Help missing something BASIC

Don_Norcott · 20 October 2010 01:40

This code is conceptually what I want to do with the nokogiri code below
s1 = [1,2,3] ; s2 = [4,5,6]; s3 = [7,8,9]
str = [s1,s2,s3]
str.each do |itm|
  puts "********"
  puts " #{itm[2]}" Select middle item from each s1 , s2 ,s3
  puts "*********"
end
Results as expected

···

********
3
*********
********
6
*********
********
9
*********

I have an html page with multiple <table>...</table> elements
(equivalent to str above) and want to process each table (equivalent to
s1, s2, s3) and extract one item <td[ class="itemNumbr ...> from the
table (equivalent to extracting the middle element in any of s1 s2 s3).
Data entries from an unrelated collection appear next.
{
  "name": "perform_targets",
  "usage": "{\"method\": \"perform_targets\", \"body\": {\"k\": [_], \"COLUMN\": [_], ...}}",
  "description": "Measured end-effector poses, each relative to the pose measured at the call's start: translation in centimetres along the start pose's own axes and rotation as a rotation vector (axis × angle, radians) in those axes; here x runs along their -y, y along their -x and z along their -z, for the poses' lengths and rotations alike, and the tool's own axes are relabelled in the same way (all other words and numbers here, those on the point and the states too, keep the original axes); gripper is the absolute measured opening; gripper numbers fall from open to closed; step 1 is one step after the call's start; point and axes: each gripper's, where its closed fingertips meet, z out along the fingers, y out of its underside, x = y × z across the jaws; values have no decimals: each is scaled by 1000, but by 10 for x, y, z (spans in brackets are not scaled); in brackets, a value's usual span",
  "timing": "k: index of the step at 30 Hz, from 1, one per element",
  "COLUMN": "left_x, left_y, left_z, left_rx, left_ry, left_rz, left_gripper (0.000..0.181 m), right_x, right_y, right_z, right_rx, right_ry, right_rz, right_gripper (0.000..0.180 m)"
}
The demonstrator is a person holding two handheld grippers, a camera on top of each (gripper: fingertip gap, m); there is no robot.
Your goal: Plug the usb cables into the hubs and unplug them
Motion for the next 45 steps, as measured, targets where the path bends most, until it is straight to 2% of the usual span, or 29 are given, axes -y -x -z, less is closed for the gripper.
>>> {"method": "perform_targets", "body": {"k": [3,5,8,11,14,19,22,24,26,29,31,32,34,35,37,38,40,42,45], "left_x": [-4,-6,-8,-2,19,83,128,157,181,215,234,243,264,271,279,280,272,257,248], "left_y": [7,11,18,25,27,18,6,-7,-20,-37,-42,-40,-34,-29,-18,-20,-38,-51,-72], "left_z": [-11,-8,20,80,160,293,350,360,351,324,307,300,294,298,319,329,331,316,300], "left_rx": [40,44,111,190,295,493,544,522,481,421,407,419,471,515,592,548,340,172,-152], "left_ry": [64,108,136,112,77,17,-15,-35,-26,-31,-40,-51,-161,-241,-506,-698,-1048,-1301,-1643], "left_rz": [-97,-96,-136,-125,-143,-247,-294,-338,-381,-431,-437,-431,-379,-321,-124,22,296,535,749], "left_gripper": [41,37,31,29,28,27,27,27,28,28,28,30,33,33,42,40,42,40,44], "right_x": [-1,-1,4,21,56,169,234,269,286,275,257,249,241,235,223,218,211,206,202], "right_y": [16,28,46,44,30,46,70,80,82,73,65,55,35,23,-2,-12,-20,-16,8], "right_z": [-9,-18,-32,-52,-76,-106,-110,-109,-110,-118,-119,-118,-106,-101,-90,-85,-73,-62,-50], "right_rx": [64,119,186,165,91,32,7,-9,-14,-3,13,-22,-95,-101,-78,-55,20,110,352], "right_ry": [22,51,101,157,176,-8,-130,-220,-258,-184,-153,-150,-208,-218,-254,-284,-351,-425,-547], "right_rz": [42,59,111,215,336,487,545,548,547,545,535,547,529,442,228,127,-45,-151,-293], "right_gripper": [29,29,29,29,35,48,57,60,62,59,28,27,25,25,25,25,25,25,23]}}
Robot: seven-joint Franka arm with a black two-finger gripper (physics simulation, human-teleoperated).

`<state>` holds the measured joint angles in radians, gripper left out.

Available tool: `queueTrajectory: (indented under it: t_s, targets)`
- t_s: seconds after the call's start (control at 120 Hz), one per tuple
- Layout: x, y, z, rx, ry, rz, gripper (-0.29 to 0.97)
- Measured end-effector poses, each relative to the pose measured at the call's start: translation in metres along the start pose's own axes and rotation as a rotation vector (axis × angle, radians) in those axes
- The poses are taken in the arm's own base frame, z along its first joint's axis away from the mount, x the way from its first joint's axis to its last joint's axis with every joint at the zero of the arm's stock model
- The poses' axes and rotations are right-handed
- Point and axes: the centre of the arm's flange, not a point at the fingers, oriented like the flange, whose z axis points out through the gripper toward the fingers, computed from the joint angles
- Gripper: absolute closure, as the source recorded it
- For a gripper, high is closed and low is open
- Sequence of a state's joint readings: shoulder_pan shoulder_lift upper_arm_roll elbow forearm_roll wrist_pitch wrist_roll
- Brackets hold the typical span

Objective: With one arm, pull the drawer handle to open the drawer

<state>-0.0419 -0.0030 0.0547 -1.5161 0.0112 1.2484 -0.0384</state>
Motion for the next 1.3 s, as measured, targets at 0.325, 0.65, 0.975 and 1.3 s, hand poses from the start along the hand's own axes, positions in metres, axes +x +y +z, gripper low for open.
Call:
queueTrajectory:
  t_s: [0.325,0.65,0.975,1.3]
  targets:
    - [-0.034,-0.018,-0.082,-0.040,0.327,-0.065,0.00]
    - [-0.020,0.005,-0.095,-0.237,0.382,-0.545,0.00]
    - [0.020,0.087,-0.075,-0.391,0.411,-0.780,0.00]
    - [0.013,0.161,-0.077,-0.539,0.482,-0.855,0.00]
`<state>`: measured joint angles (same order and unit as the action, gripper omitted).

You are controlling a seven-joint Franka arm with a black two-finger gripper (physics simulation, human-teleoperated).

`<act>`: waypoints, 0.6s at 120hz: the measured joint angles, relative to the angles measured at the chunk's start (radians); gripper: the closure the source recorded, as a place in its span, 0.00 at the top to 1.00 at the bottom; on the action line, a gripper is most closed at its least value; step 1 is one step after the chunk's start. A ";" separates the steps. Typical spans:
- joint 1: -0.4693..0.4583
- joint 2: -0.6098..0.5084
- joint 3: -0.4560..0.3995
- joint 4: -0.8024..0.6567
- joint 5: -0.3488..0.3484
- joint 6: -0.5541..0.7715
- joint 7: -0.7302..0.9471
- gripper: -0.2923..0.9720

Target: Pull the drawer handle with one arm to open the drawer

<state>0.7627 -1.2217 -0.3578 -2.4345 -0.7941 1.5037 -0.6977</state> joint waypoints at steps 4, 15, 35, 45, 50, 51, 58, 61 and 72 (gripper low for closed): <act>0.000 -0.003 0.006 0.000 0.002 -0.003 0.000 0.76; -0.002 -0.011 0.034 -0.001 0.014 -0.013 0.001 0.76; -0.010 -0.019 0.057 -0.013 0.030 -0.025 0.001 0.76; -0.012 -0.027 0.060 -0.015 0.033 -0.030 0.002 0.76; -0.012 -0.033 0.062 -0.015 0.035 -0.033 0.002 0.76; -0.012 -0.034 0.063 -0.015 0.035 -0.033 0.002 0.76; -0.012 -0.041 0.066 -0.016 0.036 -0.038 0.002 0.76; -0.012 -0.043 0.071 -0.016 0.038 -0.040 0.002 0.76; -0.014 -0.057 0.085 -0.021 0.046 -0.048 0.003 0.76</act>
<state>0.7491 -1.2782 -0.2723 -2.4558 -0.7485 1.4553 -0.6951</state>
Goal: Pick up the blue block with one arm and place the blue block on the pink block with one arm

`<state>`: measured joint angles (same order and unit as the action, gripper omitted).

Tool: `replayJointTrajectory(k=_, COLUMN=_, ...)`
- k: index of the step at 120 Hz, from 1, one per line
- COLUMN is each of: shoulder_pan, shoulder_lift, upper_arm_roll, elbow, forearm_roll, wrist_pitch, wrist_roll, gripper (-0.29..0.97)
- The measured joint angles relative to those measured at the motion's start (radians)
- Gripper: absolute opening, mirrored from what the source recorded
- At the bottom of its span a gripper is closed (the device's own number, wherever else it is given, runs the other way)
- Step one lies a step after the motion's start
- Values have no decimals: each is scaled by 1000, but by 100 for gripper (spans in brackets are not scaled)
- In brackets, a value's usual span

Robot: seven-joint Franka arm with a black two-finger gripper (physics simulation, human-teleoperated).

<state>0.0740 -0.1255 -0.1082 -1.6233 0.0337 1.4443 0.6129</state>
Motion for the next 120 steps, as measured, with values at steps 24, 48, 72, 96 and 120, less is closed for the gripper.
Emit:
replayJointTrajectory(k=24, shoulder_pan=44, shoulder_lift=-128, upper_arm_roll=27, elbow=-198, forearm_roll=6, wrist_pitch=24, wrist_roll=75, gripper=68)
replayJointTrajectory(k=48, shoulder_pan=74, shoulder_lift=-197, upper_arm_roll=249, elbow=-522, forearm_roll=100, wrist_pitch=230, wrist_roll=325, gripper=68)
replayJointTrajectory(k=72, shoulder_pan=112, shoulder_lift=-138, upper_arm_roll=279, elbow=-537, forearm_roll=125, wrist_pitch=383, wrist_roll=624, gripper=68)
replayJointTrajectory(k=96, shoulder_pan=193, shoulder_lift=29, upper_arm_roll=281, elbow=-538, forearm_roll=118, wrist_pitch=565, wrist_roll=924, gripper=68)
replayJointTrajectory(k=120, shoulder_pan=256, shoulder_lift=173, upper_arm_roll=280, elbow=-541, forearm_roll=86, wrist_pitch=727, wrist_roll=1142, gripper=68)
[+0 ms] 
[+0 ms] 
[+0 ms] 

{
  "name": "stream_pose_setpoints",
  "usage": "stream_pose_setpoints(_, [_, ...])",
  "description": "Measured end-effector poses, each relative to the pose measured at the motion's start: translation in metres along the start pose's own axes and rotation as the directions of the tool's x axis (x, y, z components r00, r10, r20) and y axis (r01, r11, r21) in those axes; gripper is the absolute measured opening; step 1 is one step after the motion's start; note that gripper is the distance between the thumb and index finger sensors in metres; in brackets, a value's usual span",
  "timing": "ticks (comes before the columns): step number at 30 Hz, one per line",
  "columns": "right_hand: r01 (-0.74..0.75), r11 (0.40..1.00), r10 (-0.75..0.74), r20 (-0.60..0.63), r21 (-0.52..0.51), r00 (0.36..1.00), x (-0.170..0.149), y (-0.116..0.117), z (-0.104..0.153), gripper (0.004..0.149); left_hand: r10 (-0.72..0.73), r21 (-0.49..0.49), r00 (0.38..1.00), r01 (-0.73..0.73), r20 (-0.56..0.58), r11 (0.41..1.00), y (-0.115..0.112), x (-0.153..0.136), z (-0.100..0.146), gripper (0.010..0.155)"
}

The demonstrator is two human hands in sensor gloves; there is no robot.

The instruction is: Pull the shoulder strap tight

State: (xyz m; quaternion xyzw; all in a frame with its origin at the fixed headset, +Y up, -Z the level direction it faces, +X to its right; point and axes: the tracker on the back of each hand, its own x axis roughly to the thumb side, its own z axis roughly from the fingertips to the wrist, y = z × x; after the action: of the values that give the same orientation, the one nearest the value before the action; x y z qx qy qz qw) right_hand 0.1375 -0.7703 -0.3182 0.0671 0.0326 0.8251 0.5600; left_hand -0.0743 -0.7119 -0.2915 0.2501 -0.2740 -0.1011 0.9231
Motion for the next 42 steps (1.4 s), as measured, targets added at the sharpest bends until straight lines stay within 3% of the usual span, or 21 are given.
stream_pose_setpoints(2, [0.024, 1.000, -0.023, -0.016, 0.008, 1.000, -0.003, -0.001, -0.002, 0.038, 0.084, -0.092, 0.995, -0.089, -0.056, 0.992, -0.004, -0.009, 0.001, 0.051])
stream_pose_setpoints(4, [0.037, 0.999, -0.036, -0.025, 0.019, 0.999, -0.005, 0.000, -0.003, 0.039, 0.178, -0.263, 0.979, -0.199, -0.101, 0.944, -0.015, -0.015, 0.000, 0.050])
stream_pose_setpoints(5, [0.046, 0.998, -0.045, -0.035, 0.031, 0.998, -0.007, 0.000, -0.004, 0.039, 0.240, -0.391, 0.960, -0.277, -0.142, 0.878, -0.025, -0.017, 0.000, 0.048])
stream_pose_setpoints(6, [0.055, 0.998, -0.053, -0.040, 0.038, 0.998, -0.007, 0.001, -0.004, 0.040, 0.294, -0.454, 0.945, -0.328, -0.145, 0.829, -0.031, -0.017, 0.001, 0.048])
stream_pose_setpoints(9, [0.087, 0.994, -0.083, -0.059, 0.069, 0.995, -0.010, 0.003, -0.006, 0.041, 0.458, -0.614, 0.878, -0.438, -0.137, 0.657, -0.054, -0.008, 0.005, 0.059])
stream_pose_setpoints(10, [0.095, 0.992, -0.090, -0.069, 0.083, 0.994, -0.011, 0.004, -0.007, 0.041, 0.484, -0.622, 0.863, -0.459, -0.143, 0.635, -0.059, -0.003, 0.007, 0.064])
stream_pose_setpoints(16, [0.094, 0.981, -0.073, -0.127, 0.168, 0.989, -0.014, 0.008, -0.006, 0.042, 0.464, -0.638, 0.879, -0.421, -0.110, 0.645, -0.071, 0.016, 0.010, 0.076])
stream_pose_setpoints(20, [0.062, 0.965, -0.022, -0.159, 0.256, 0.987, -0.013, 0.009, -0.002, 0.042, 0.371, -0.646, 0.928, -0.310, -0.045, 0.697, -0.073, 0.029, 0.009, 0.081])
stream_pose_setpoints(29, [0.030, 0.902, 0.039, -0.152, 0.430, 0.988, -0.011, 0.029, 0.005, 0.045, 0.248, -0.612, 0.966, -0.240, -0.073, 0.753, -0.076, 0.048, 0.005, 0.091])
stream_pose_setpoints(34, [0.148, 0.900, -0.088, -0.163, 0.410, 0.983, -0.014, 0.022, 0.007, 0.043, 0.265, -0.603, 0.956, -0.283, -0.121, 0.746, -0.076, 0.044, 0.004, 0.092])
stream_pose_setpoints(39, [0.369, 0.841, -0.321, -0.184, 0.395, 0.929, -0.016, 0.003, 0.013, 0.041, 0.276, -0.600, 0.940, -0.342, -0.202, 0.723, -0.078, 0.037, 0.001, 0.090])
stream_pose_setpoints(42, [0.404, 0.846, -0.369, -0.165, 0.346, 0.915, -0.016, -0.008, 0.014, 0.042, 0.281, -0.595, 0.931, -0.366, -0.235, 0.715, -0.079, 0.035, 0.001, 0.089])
I initially thought this was straight forward - but I am missing
something very fundamental when I move the concept to Nokogiri objects
---------------------- NOKOGIRI CODE ----------------------
require 'open-uri'
require 'nokogiri'

doc = Nokogiri::HTML(open("c:/RUBY_OUT.TXT")); # file containing web
page
doc.xpath("//table[@class='result']").each do |node| # select a table
  puts "*************"
  puts node.to_html # as expected
   puts node.xpath("//td[@class='itemNumbr']") # 15 per each
  puts "*************"
end
---------------------- NOKOGIRI CODE ----------------------

The output below dispays the table HTML as expected - but not itemnumbrs
***********
<table ..................../table> for item 1
<td class ="itemNumbr.....<b1> 1.</b>...../td>
<td class ="itemNumbr.....<b1> 2.</b>...../td>
......
<td class ="itemNumbr.....<b1> 15.</b>...../td>
**********
**********
<table ..................../table> for item 2
<td class ="itemNumbr.....<b1> 1.</b>...../td>
<td class ="itemNumbr.....<b1> 2.</b>...../td>
......
<td class ="itemNumbr.....<b1> 15.</b>...../td>
**********
**********
<table ..................../table> for item 3
<td class ="itemNumbr.....<b1> 1.</b>...../td>
.......

The tables are outputted as expected Tables with itemnumbr 1 to 15
sequentially.
The node.xpath("//td[@class='itemNumbr']") acts as if node contains all
15 tables but the output indicates otherwise. I think node should
always contain HTML for a single table only, but I appear to be wrong.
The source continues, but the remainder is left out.